After two new wins, at Holland Park Rink, Kensington, London on 20 November 1922 he had a first chance for the British middleweight title, British Empire middleweight title, and European Boxing Union (EBU) middleweight title against Ted "Kid" Lewis, a much more experienced boxer, and he lost by decision.

But three months later, in the payback with the same Ted "Kid" Lewis for the British middleweight title, British Empire middleweight title, and European Boxing Union (EBU) middleweight title at Royal Albert Hall, London on 15 February 1923, Todd won by decision and conquered the titles.

After a new points victory over Augie Ratner (USA) at Holland Park Rink, Kensington, London on 4 June 1923, Todd then travelled to the United States where, at Madison Square Garden, New York on 10 December 1923, he was defeated by decision by Tommy Loughran, unanimously considered one of the all times greatest light heavyweight champions.

Then he lost by decision against Jock Malone at Mechanics Building, Boston on 18 January 1924, a points win over Allentown Joe Gans at Armory, Wilkes-Barre, Pennsylvania on 31 January 1924, a knockout victory over Jock Malone at Cincinnati on 9 February 1924, a knockout defeat by Jock Malone at Kenwood Armory, Minneapolis on 28 March 1924.

Todd then travelled home to England, one win, then a points defeat by Bruno Frattini (Italy) defending the European Boxing Union (EBU) middleweight title at Palazzo Dello Sport, Milan, Italy on 30 November 1924, one defeat.

Then he recorded a draw with Francis Charles (France) at Cirque de Paris, France on 5 May 1925, a technical knockout victory over Charlie Ring (Australia) at The Ring, Southwark, London on 7 September 1925,

Todd then travelled back to the United States where he had a decision defeat by the great Dave Shade at Madison Square Garden, New York on 1 January 1926.

At Coliseum, Toronto, Canada on 11 January 1926, Todd met another all time legend, the great middle weight champion Harry Greb who defeated him by decision.

Then Todd recorded a defeat by the future light heavyweight world champion Jimmy Slattery at Mechanics Building, Boston on 16 January 1926.

Todd was stripped of the British Middleweight Title on 20 January 1926 for his "refusal to accept justifiable challenges during the past three years.", a points victory over Billy Vidabeck at Jersey City, New Jersey on 16 February 1926, a points defeat by Frankie Campbell at Oakland Auditorium, Oakland, California on 31 March 1926, a draw with Frankie Denny at Oakland Auditorium, Oakland, California on 7 April 1926, a technical knockout defeat by Allentown Joe Gans at Armory, Wilkes-Barre, Pennsylvania on 13 December 1926.

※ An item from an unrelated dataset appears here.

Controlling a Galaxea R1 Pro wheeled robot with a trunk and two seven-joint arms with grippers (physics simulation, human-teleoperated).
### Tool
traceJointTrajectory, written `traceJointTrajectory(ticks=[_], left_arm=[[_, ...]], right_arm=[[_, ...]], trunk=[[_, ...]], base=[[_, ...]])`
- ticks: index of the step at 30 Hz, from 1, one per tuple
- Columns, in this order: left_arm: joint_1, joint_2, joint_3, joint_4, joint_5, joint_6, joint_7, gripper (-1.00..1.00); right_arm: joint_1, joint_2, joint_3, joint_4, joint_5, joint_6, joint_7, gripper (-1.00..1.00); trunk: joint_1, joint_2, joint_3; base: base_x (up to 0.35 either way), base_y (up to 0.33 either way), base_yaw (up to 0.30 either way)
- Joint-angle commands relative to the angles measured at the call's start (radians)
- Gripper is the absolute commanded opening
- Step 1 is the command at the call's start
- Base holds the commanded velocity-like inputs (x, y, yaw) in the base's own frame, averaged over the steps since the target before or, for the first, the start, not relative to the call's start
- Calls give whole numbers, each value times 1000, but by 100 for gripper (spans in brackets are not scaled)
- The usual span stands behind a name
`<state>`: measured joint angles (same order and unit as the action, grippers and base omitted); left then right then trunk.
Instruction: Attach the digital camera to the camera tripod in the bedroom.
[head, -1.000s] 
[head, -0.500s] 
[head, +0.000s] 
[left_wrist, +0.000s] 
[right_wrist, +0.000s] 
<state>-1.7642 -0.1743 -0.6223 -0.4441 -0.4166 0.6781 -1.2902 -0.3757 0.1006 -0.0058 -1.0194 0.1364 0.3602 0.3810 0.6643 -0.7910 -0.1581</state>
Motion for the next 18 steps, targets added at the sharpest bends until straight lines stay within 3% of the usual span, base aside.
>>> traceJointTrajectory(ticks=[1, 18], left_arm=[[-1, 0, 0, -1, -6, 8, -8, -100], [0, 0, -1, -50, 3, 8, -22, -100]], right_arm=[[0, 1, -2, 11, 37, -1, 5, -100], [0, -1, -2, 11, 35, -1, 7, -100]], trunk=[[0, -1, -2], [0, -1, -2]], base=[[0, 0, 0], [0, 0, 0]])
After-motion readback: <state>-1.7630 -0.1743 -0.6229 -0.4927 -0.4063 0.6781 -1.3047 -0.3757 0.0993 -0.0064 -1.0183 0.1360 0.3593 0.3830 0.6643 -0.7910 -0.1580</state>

Todd then travelled back home to England, with a knockout victory over Frank Burns (Australia) at Victoria Baths, Nottingham on 13 December 1926, a technical knockout victory over Armando De Carolis (Italy) at Premierland, Whitechapel, London on 2 January 1927.

Later Todd had a points defeat by Frank Moody for the British middleweight title, and British Empire middleweight title, at Royal Albert Hall, London on 16 February 1927, one win, one draw, then a points victory over Gerard Debarbieux (Belgium) at Festival Concert Rooms, York on 23 January 1928, one defeat, then a points defeat by Eugene Alonzo (Martinique) at Westfalenhalle, Dortmund on 11 March 1928.

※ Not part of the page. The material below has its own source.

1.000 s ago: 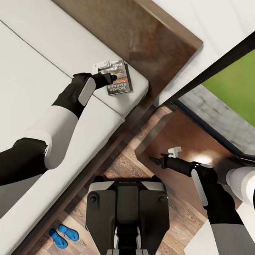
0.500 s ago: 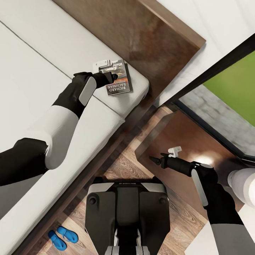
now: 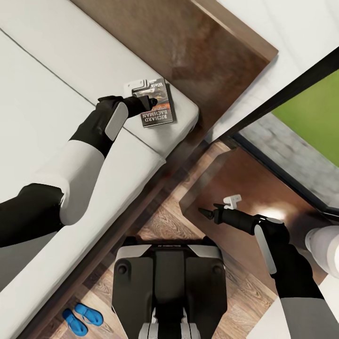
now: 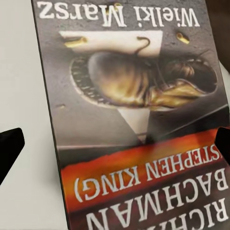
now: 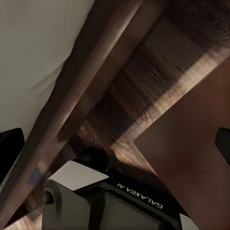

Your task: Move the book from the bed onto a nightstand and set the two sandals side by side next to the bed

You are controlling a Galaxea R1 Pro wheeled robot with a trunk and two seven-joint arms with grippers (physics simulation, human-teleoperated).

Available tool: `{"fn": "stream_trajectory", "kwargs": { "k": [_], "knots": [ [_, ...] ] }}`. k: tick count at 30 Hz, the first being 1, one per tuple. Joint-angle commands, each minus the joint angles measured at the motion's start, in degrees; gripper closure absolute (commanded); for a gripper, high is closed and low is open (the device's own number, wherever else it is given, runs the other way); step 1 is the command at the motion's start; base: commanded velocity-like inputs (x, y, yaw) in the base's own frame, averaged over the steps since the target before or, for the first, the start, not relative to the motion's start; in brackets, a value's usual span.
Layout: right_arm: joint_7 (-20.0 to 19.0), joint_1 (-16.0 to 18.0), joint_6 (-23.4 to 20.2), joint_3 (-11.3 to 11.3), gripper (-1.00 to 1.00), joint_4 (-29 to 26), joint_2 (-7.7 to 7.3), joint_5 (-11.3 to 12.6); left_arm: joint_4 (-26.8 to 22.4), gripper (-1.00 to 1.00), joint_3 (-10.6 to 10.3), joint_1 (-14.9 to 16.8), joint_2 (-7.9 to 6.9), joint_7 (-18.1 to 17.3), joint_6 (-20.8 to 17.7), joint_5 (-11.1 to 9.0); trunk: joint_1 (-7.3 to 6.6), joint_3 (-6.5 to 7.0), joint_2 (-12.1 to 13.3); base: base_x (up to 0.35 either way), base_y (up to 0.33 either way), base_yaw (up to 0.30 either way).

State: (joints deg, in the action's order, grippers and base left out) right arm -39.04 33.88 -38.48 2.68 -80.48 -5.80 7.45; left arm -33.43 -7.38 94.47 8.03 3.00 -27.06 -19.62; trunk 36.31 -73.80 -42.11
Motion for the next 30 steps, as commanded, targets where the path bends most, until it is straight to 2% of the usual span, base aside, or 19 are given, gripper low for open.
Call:
{"fn": "stream_trajectory", "kwargs": {
  "k": [1, 4, 9, 21, 30],
  "knots": [
    [0.02, 0.02, -0.45, 0.03, -1.00, -0.03, 0.00, 0.46, -0.06, -1.00, -0.20, 0.01, -0.03, 0.29, -0.22, -0.51, 0.24, -0.22, -0.47, 0.000, 0.000, 0.000],
    [0.02, 0.01, -0.45, 0.04, -1.00, -0.03, 0.00, 0.46, -0.06, -1.00, -0.22, 0.01, -0.03, 0.27, -0.20, -0.51, 0.90, -0.75, -1.67, 0.000, 0.000, 0.000],
    [0.02, 0.00, -0.45, 0.03, -1.00, -0.03, 0.00, 0.46, -0.06, -1.00, -0.24, 0.01, -0.03, 0.26, -0.15, -0.51, 0.90, -0.75, -1.67, 0.000, 0.000, 0.000],
    [0.00, -0.01, -0.45, 0.05, -1.00, -0.03, 0.00, 0.46, -0.06, -1.00, -0.25, 0.01, -0.03, 0.26, -0.11, -0.51, 3.53, -2.91, -6.48, 0.000, 0.000, 0.000],
    [-0.06, 0.03, -0.45, 0.05, -1.00, -0.03, 0.00, 0.46, -0.06, -1.00, -0.27, -0.05, 0.01, 0.26, -0.10, -0.50, 3.53, -2.91, -6.48, 0.000, 0.000, 0.000]
  ]
}}
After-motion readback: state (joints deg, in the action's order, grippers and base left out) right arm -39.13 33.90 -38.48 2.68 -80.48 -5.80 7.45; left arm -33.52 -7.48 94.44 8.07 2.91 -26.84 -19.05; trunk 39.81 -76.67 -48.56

Then Todd had a points defeat by the hall of famer Maxie Rosenbloom (USA) at Premierland, Whitechapel, London on 17 June 1928.

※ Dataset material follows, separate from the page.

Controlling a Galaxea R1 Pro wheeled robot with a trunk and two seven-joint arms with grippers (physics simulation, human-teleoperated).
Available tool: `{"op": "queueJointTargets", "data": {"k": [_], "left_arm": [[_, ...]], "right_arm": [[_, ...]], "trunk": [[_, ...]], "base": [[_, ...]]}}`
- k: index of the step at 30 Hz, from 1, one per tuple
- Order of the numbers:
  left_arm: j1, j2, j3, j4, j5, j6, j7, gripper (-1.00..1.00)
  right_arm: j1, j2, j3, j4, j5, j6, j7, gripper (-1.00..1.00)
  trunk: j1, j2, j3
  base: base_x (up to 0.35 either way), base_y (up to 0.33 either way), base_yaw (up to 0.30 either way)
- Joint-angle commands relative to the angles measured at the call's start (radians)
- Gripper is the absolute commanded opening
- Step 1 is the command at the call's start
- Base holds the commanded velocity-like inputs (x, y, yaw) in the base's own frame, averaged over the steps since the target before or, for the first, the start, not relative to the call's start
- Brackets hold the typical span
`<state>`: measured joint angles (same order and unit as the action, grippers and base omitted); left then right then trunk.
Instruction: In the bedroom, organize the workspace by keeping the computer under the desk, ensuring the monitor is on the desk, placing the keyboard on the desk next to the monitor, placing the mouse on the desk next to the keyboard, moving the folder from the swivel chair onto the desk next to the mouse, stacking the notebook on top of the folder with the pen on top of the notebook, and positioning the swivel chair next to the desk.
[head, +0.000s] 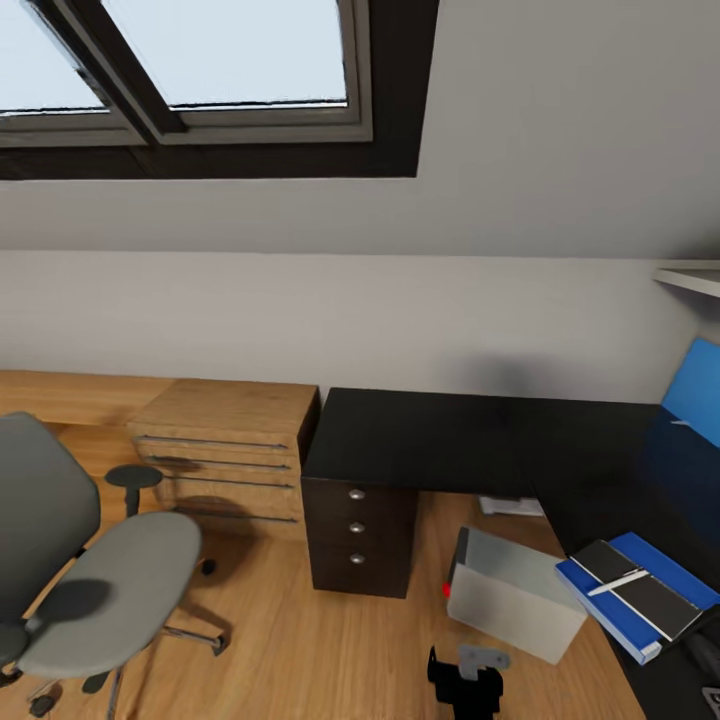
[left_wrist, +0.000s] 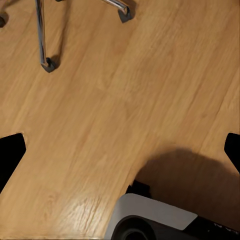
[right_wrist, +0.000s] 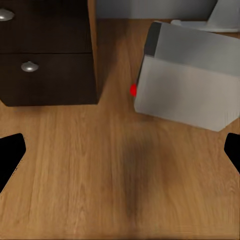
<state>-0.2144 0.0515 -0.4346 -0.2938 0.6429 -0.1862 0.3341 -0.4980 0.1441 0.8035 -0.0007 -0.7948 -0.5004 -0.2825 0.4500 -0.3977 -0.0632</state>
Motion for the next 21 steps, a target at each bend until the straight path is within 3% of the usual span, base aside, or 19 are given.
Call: {"op": "queueJointTargets", "data": {"k": [1,8,21], "left_arm": [[-0.001,0.001,-0.008,-0.001,0.009,-0.003,0.005,1.0],[-0.001,0.002,-0.006,-0.001,0.011,-0.003,0.006,1.0],[-0.001,0.001,-0.009,0.0,0.011,-0.002,0.009,1.0]], "right_arm": [[0.0,0.001,0.009,0.0,-0.004,-0.013,-0.006,1.0],[0.028,0.004,0.01,0.001,-0.003,-0.15,-0.006,1.0],[0.033,0.005,0.008,0.001,-0.006,-0.176,-0.008,1.0]], "trunk": [[0.0,-0.002,-0.001],[0.0,-0.002,0.005],[0.0,-0.002,0.013]], "base": [[-0.328,0.0,0.198],[-0.31,0.037,0.231],[-0.037,0.005,0.259]]}}
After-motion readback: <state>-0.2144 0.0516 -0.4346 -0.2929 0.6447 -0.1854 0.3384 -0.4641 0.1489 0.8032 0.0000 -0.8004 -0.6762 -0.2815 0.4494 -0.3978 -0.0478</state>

Then he recorded a knockout defeat by Ted Sandwina (USA) at Premierland, Whitechapel, London on 1 July 1928, a technical knockout defeat by Michele Bonaglia (Italy) at Motovelodromo, Turin, Italy on 14 July 1928, a knockout defeat by Edgar Normann (Norway) at Sportshallen, Oslo, Norway on 19 November 1928.

Roland Todd's final professional boxing bout was a technical knockout defeat by Ted Sandwina (USA) at Liverpool Stadium, on 28 February 1929.

==Genealogical information==
Roland Todd was the seventh child of Roland Crompton Todd and Elizabeth Todd (née Taylor), their first six children had died at birth, Todd's great-great-grandfather was John "Jack" Musters the squire of Annesley Hall and Colwick Hall in Nottinghamshire and was a prominent boxer in the early 18th century.